Data items
* * * *

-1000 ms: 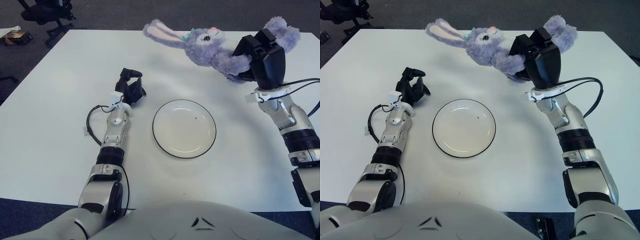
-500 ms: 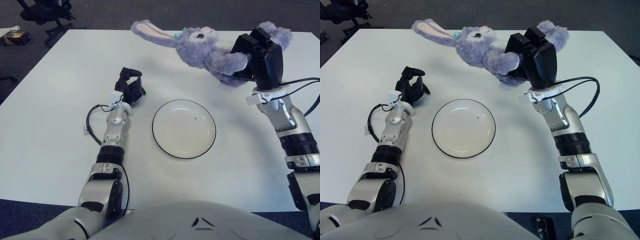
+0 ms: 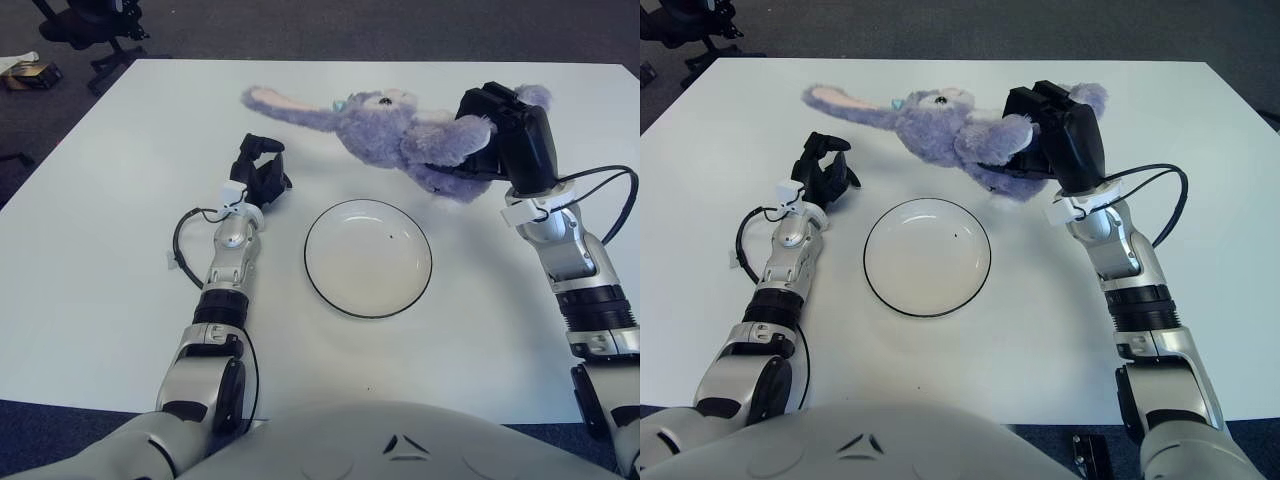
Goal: Put the doll into the plate.
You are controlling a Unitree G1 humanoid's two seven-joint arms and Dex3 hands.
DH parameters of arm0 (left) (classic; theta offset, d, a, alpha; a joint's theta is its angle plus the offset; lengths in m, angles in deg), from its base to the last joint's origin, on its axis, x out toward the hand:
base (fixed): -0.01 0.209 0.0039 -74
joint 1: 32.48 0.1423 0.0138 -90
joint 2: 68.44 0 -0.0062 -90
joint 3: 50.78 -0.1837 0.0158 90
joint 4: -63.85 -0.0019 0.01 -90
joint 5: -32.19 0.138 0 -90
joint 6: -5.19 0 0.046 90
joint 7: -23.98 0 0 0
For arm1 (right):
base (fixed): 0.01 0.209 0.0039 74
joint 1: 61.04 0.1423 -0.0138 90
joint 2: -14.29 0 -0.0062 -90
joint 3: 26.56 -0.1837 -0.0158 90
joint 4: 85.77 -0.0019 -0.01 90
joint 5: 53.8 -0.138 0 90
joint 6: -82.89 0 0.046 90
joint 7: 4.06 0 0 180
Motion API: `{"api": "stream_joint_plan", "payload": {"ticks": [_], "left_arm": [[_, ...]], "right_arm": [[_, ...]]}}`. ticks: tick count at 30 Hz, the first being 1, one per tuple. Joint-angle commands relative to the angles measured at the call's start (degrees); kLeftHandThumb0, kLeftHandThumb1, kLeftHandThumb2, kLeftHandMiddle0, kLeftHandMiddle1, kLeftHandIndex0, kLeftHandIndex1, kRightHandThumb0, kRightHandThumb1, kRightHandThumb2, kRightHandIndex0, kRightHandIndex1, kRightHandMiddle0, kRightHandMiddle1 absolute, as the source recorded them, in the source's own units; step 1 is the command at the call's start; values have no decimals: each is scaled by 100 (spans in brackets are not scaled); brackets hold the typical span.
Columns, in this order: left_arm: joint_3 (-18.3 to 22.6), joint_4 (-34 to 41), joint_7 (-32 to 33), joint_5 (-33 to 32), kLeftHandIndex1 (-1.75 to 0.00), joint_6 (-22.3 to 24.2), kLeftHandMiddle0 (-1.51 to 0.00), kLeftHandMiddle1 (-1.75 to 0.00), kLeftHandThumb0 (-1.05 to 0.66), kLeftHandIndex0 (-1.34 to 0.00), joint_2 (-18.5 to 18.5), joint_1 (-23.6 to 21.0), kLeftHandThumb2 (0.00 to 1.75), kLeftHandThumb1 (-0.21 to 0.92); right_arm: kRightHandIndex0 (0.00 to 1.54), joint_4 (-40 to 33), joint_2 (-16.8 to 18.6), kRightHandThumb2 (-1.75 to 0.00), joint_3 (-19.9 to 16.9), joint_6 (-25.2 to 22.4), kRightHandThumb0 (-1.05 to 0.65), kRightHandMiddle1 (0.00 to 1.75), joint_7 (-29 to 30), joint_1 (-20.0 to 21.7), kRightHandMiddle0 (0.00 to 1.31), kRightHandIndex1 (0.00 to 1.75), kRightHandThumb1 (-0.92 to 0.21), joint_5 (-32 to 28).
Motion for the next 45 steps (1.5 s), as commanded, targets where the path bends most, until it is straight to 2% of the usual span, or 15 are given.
{"api": "stream_joint_plan", "payload": {"ticks": [1,8,12,23,27,37,45], "left_arm": [[17,-363,12,28,-175,99,-82,-175,-37,-30,15,330,72,77],[26,-413,7,25,-175,69,-82,-175,-37,-30,8,305,72,76],[74,-594,59,38,-175,179,-82,-175,-37,-30,-65,153,73,76],[111,-787,46,20,-175,124,-82,-175,-37,-31,-111,42,74,75],[147,-986,40,15,-175,72,-82,-175,-37,-31,-163,-64,74,75],[170,-1170,34,13,-175,-29,-81,-175,-37,-31,-184,-155,74,75],[203,-1459,43,10,-175,-126,-80,-175,-37,-31,-206,-321,75,74]], "right_arm": [[96,-202,34,-17,-117,82,-4,175,-259,-124,71,175,-91,-310],[96,-240,146,-16,-227,94,-5,175,-496,-152,72,175,-91,-373],[97,-338,129,-15,-125,106,-6,175,-930,-493,73,175,-92,-795],[98,-379,310,-15,-250,119,-6,175,-1183,-528,74,175,-92,-785],[99,-471,439,-17,-209,488,-9,175,-1065,-691,74,175,-92,-528],[100,-458,564,-20,-298,638,-13,175,-1099,-779,75,175,-92,-412],[102,-430,496,-22,-329,970,-18,175,-1181,-899,76,175,-92,-444]]}}
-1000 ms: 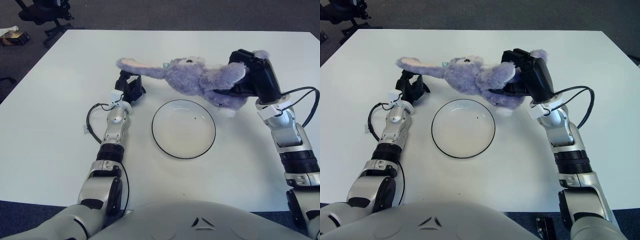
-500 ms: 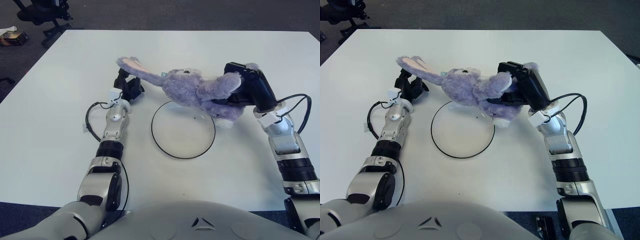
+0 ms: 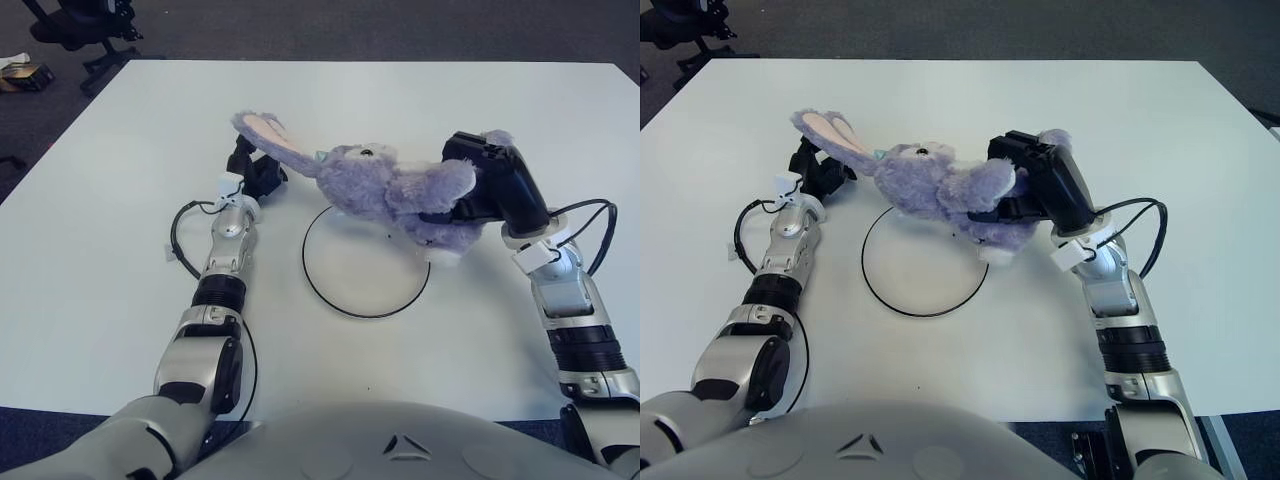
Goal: Put the doll into the plate.
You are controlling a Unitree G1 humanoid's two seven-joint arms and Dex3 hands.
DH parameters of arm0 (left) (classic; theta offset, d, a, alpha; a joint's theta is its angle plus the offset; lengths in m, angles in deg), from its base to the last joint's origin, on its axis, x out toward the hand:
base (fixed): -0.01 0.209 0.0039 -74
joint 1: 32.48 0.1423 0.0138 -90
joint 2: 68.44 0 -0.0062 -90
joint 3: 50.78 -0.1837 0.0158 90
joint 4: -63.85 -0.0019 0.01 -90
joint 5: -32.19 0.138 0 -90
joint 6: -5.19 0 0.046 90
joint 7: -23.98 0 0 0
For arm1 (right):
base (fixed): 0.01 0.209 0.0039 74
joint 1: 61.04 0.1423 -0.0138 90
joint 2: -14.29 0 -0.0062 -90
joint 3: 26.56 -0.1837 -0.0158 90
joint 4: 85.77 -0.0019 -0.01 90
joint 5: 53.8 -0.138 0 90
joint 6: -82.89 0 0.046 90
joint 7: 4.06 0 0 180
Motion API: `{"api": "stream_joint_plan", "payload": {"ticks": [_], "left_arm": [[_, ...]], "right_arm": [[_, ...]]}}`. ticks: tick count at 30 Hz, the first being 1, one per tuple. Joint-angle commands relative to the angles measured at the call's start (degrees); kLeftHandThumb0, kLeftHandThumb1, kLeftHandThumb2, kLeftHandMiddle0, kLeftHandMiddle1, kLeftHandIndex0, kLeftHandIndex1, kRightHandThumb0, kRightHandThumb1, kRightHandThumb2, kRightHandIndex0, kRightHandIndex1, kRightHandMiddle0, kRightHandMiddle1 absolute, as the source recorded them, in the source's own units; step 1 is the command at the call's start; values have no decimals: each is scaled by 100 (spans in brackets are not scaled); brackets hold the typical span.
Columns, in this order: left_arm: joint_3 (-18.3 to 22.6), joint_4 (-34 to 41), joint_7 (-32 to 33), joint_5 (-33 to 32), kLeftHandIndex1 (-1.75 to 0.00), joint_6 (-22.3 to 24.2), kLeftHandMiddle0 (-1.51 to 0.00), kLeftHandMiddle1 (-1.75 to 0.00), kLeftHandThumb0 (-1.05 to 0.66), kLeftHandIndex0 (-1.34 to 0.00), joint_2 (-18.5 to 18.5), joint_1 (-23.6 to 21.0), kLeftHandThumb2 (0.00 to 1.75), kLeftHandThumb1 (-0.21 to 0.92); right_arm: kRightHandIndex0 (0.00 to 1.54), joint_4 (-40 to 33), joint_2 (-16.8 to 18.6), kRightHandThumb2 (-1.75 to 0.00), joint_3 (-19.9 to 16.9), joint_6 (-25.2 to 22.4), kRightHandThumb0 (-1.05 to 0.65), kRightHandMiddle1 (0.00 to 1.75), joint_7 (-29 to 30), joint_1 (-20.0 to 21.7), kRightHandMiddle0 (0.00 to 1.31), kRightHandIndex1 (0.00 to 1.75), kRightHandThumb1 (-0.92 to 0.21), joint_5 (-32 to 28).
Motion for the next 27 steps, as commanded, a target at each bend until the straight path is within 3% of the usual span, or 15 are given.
{"api": "stream_joint_plan", "payload": {"ticks": [1,7,13,27], "left_arm": [[22,-421,26,13,-175,176,-80,-175,-37,-31,35,336,75,74],[23,-501,26,16,-175,126,-80,-175,-37,-31,32,301,75,74],[19,-628,28,23,-175,59,-80,-175,-37,-31,32,246,75,74],[-18,-757,71,60,-175,89,-79,-175,-37,-31,47,176,76,74]], "right_arm": [[102,-12,-26,-22,-59,223,-18,175,-45,-20,76,175,-92,-14],[103,16,51,-23,21,347,-19,175,-99,2,76,175,-92,-225],[106,-22,350,-36,195,384,-47,175,-153,21,83,175,-92,-641],[108,-12,631,-41,208,261,-53,175,-260,66,85,175,-92,-754]]}}
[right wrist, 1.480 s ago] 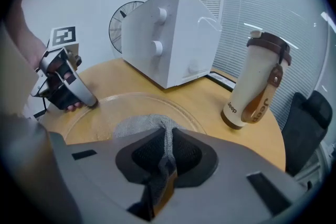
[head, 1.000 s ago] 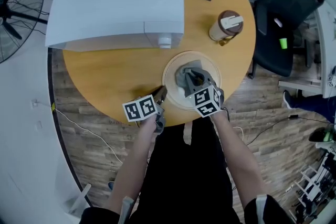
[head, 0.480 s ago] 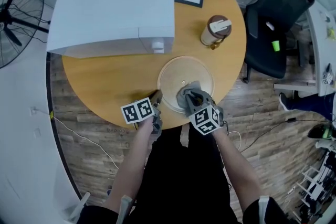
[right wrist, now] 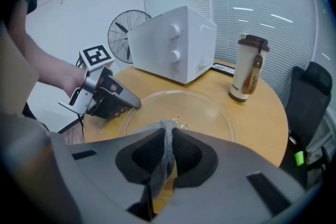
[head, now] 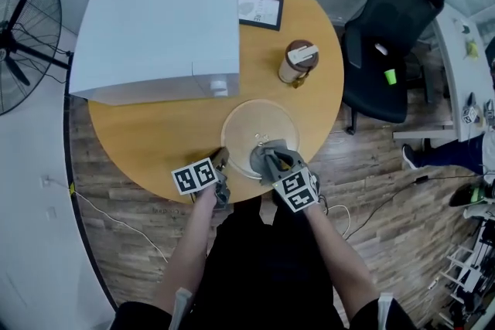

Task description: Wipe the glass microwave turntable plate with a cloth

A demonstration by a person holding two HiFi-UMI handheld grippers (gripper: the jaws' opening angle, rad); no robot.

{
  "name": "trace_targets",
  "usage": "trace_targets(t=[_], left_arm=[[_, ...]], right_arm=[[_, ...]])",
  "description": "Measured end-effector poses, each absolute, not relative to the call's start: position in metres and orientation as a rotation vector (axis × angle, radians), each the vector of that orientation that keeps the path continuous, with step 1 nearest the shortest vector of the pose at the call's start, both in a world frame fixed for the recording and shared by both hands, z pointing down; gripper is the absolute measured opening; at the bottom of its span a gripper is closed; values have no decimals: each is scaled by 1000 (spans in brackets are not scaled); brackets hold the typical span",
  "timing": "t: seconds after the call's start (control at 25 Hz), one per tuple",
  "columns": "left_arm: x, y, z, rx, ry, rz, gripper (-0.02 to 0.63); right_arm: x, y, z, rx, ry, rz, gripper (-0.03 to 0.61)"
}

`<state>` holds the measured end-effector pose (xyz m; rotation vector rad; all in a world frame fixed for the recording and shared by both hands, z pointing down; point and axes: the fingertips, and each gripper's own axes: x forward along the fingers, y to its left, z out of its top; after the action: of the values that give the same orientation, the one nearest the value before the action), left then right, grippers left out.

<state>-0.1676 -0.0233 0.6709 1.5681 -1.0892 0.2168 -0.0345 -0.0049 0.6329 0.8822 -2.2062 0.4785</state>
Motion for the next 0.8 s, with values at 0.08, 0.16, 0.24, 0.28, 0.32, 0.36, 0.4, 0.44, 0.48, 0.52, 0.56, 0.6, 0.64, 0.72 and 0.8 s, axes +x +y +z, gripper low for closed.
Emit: trace_targets(t=[0.08,0.16,0.24,0.28,0.32,0.36,0.4,0.44,0.48,0.52,0.56,0.6,0.64,0.72,0.8], left_arm=[[-167,-22,669,1568,-1099,216,45],[-169,-18,668,1556,-1121,230,63],[-173,-13,666,1544,-1156,250,85],[-176,-11,665,1538,-1175,255,87],[-179,-10,662,1533,-1196,251,87],[-182,-9,659,1529,-1219,243,87],[-185,-9,653,1529,-1247,233,87],[-187,-9,645,1534,-1277,225,86],[-188,-9,636,1546,-1308,219,86],[-187,-9,626,1563,-1338,214,87],[-185,-10,614,1583,-1368,208,87],[-182,-11,600,1607,-1396,199,87],[-178,-13,585,1634,-1423,186,86],[-164,-17,553,1694,-1467,152,86],[-147,-22,520,1761,-1503,113,84]], right_arm=[[-30,-8,621,913,-2222,483,48],[-25,-9,608,934,-2240,485,48],[-17,-10,597,952,-2259,484,48],[-12,-11,591,964,-2269,483,48],[-7,-12,585,979,-2279,480,48],[-1,-15,578,997,-2290,477,48],[4,-17,571,1014,-2303,471,48],[10,-20,562,1029,-2318,465,48],[16,-23,554,1043,-2334,459,48],[22,-25,545,1056,-2352,457,48],[29,-27,536,1069,-2371,455,48],[35,-28,526,1082,-2391,452,48],[41,-30,515,1094,-2413,445,48],[54,-35,491,1112,-2461,423,48],[68,-39,466,1125,-2513,393,48]])
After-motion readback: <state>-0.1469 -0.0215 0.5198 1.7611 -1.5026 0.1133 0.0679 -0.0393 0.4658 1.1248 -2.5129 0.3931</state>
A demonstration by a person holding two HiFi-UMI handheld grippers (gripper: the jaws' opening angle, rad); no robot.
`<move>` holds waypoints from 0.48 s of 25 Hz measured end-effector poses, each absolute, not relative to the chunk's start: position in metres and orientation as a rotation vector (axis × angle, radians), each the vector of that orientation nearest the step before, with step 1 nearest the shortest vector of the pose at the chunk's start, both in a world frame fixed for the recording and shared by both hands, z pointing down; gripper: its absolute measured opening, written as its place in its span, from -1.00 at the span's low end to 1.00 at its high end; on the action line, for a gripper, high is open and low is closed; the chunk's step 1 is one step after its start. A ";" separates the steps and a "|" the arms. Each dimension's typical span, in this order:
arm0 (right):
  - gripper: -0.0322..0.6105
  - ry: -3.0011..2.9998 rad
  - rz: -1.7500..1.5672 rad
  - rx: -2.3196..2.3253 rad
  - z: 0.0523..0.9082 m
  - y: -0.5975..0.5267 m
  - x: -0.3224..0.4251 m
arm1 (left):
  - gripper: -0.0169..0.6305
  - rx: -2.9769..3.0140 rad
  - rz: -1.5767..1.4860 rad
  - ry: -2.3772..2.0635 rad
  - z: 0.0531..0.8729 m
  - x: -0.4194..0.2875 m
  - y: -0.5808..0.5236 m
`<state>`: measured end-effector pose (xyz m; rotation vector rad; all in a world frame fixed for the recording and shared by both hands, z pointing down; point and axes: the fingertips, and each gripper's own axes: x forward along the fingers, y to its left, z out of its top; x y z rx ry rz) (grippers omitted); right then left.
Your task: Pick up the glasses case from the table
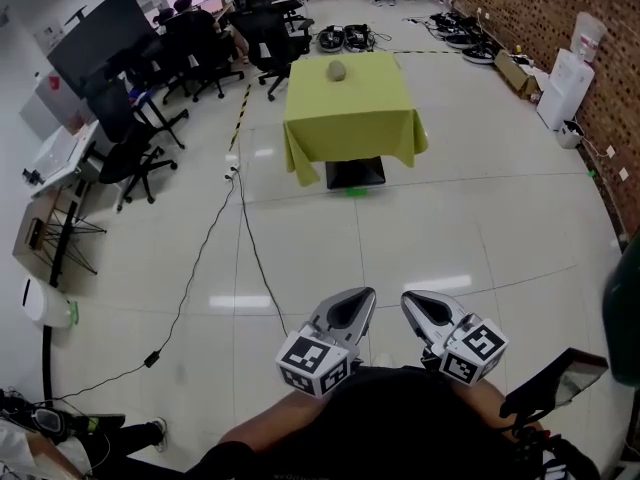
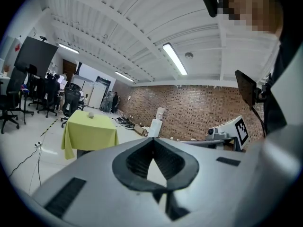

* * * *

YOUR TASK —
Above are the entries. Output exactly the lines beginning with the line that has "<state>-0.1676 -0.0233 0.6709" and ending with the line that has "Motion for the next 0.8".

EXERCISE RESPONSE —
<state>-0.1676 -0.0233 0.6709 1.5681 -1.0892 0.2168 -0.0345 -0.0049 0.6329 0.8822 -2.2062 0.4785</state>
Motion for the next 0.8 s, with values at 0.08, 0.16, 0.24, 0.28, 0.32, 0.36, 0.4, 0.44, 0.48, 0.52, 0.56, 0.6, 0.64, 0.72 and 0.8 s, axes +x +y +z, gripper low for closed.

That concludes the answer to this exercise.